Recorded data
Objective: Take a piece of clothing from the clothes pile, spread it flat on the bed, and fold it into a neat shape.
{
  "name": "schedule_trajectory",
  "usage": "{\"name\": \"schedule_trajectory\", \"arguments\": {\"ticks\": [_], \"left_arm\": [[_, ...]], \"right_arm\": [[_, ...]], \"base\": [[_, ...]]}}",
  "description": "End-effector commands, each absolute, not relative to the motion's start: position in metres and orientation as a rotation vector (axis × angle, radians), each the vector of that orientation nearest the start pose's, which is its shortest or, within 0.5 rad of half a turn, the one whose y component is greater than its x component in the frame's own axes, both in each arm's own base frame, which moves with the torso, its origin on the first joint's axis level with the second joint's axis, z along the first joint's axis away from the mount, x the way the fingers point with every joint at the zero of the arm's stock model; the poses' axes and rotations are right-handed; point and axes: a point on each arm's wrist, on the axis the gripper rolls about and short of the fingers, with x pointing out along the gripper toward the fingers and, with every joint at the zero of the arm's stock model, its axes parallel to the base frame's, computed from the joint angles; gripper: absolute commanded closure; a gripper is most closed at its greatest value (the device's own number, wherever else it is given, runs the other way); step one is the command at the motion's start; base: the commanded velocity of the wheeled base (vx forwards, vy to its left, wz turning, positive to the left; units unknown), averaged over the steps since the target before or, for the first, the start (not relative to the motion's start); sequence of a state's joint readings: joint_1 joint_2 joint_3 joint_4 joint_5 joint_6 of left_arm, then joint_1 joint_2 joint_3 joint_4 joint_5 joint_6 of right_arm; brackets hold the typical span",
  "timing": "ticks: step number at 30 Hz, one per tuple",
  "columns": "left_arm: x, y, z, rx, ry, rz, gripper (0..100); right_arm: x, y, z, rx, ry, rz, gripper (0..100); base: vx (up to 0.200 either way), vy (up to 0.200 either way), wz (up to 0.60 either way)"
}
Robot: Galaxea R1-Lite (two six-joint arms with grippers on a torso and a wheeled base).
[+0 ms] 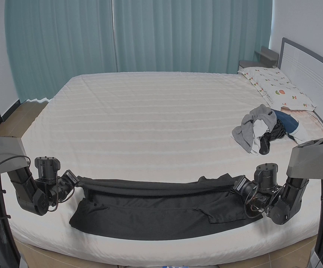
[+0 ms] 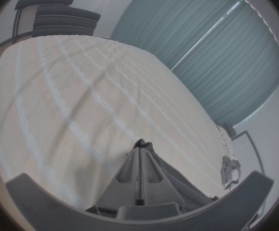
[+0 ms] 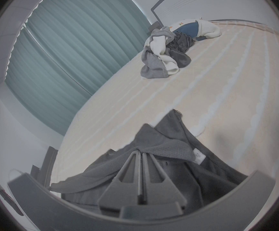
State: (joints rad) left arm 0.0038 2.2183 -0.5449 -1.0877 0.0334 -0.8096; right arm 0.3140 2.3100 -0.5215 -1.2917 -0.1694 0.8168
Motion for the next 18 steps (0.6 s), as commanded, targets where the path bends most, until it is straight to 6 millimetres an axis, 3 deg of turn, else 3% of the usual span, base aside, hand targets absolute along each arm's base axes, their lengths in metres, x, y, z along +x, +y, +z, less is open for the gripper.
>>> {"name": "schedule_trajectory", "arguments": {"ticks": [1,8,18], "left_arm": [[0.312,0.002,-0.008,-0.721,0.599,0.274,100],[0.303,-0.003,-0.02,-0.666,0.664,0.264,100],[0.296,-0.004,-0.023,-0.604,0.698,0.253,100]], "right_arm": [[0.304,0.098,-0.029,0.638,0.572,-0.073,100],[0.3,0.098,-0.046,0.568,0.626,-0.08,100],[0.297,0.097,-0.045,0.558,0.63,-0.087,100]], "base": [[0.0,0.0,0.0],[0.0,0.0,0.0],[0.0,0.0,0.0]]}}
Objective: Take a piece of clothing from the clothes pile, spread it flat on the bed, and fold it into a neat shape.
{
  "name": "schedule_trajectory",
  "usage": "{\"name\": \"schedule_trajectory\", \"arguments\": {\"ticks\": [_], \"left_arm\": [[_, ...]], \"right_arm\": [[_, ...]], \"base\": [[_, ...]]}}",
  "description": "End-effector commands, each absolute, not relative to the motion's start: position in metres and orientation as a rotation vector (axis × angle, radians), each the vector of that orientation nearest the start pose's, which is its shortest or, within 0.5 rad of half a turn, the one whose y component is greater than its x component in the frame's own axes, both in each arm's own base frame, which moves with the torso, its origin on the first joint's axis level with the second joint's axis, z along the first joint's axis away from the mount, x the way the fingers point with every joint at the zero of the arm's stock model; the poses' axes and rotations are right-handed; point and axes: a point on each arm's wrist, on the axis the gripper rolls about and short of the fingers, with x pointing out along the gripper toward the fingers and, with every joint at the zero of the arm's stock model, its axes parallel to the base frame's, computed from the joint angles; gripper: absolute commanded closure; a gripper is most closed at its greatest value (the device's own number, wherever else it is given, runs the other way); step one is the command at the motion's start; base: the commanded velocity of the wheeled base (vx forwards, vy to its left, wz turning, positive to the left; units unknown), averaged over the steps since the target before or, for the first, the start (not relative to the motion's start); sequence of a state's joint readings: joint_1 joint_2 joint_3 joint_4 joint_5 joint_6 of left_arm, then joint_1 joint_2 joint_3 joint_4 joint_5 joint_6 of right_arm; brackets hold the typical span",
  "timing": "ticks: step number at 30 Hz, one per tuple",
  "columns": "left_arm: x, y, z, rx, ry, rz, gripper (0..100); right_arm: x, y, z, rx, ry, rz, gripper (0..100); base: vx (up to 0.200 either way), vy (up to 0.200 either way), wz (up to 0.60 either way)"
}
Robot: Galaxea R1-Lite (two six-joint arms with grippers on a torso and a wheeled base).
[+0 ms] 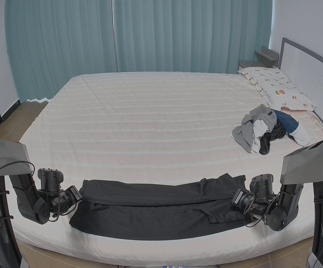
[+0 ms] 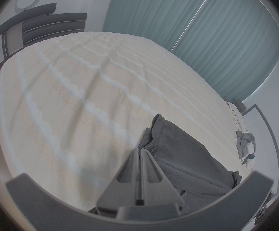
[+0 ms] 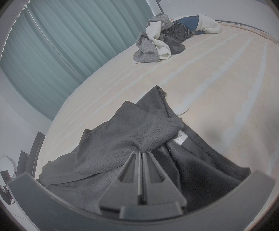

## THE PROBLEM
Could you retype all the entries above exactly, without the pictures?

## SOLUTION
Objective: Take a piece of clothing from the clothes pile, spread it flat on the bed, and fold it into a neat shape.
{
  "name": "schedule_trajectory",
  "usage": "{\"name\": \"schedule_trajectory\", \"arguments\": {\"ticks\": [_], \"left_arm\": [[_, ...]], \"right_arm\": [[_, ...]], \"base\": [[_, ...]]}}",
  "description": "End-effector commands, each absolute, not relative to the motion's start: position in metres and orientation as a rotation vector (axis × angle, radians), each the vector of that orientation nearest the start pose's, which is its shortest or, within 0.5 rad of half a turn, the one whose y component is greater than its x component in the frame's own axes, both in each arm's own base frame, which moves with the torso, its origin on the first joint's axis level with the second joint's axis, z along the first joint's axis away from the mount, x the way the fingers point with every joint at the zero of the arm's stock model; the poses' axes and rotations are right-handed; point and axes: a point on each arm's wrist, on the axis the gripper rolls about and short of the fingers, with x pointing out along the gripper toward the fingers and, with every joint at the zero of the arm's stock model, its axes parallel to the base frame's, computed from the joint angles; gripper: absolute commanded closure; a gripper is most closed at its greatest value (the device's own number, wherever else it is given, runs the other way); step one is the command at the motion's start; base: the commanded velocity of the wheeled base (vx forwards, vy to its left, wz turning, positive to the left; units unknown), averaged over the steps since the target before or, for the first, the start (not relative to the motion's start); sequence of a state's joint readings: joint_1 joint_2 joint_3 joint_4 joint_5 joint_6 of left_arm, then joint_1 joint_2 joint_3 joint_4 joint_5 joint_6 of right_arm; brackets hold the typical span",
  "timing": "ticks: step number at 30 Hz, one per tuple",
  "columns": "left_arm: x, y, z, rx, ry, rz, gripper (0..100); right_arm: x, y, z, rx, ry, rz, gripper (0..100); base: vx (up to 0.200 either way), vy (up to 0.200 either way), wz (up to 0.60 either way)"
}
Robot: Galaxea R1-Lite (two six-joint arms with grippers on a torso and a wheeled base).
[+0 ms] 
[+0 ms] 
[+0 ms] 
State: (joints rad) left arm 0.0038 2.2183 -0.5449 -1.0877 0.0334 -0.8096; right arm 0.3140 2.3100 -0.5215 -1.2917 -0.1694 0.8168
Motion for the next 18 steps (0.6 s), as commanded, targets where the path bends most, until it is straight to 6 millimetres an axis, 3 deg of turn, else 3% of the usual span, base aside, hand targets absolute along each arm's base axes, their lengths in metres, x, y, z along +x, +y, +z, less is open for the gripper.
>>> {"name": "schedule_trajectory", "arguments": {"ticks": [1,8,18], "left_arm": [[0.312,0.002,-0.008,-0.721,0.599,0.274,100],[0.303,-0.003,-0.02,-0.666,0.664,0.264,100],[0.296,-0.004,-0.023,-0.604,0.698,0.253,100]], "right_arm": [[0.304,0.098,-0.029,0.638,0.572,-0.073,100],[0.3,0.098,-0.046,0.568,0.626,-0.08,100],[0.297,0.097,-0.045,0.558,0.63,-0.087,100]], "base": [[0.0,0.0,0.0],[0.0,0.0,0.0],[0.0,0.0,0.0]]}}
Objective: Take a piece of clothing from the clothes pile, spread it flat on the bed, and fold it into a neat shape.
{
  "name": "schedule_trajectory",
  "usage": "{\"name\": \"schedule_trajectory\", \"arguments\": {\"ticks\": [_], \"left_arm\": [[_, ...]], \"right_arm\": [[_, ...]], \"base\": [[_, ...]]}}",
  "description": "End-effector commands, each absolute, not relative to the motion's start: position in metres and orientation as a rotation vector (axis × angle, radians), each the vector of that orientation nearest the start pose's, which is its shortest or, within 0.5 rad of half a turn, the one whose y component is greater than its x component in the frame's own axes, both in each arm's own base frame, which moves with the torso, its origin on the first joint's axis level with the second joint's axis, z along the first joint's axis away from the mount, x the way the fingers point with every joint at the zero of the arm's stock model; the poses' axes and rotations are right-handed; point and axes: a point on each arm's wrist, on the axis the gripper rolls about and short of the fingers, with x pointing out along the gripper toward the fingers and, with every joint at the zero of the arm's stock model, its axes parallel to the base frame's, computed from the joint angles; gripper: absolute commanded closure; a gripper is most closed at its greatest value (the device's own number, wherever else it is given, runs the other way); step one is the command at the motion's start; base: the commanded velocity of the wheeled base (vx forwards, vy to its left, wz turning, positive to the left; units unknown), averaged over the steps since the target before or, for the first, the start (not relative to the motion's start); sequence of a state's joint readings: joint_1 joint_2 joint_3 joint_4 joint_5 joint_6 of left_arm, then joint_1 joint_2 joint_3 joint_4 joint_5 joint_6 of right_arm; brackets hold the typical span",
  "timing": "ticks: step number at 30 Hz, one per tuple",
  "columns": "left_arm: x, y, z, rx, ry, rz, gripper (0..100); right_arm: x, y, z, rx, ry, rz, gripper (0..100); base: vx (up to 0.200 either way), vy (up to 0.200 either way), wz (up to 0.60 either way)"
}
Robot: Galaxea R1-Lite (two six-joint arms with grippers on a torso and a wheeled base).
[+0 ms] 
[+0 ms] 
[+0 ms] 

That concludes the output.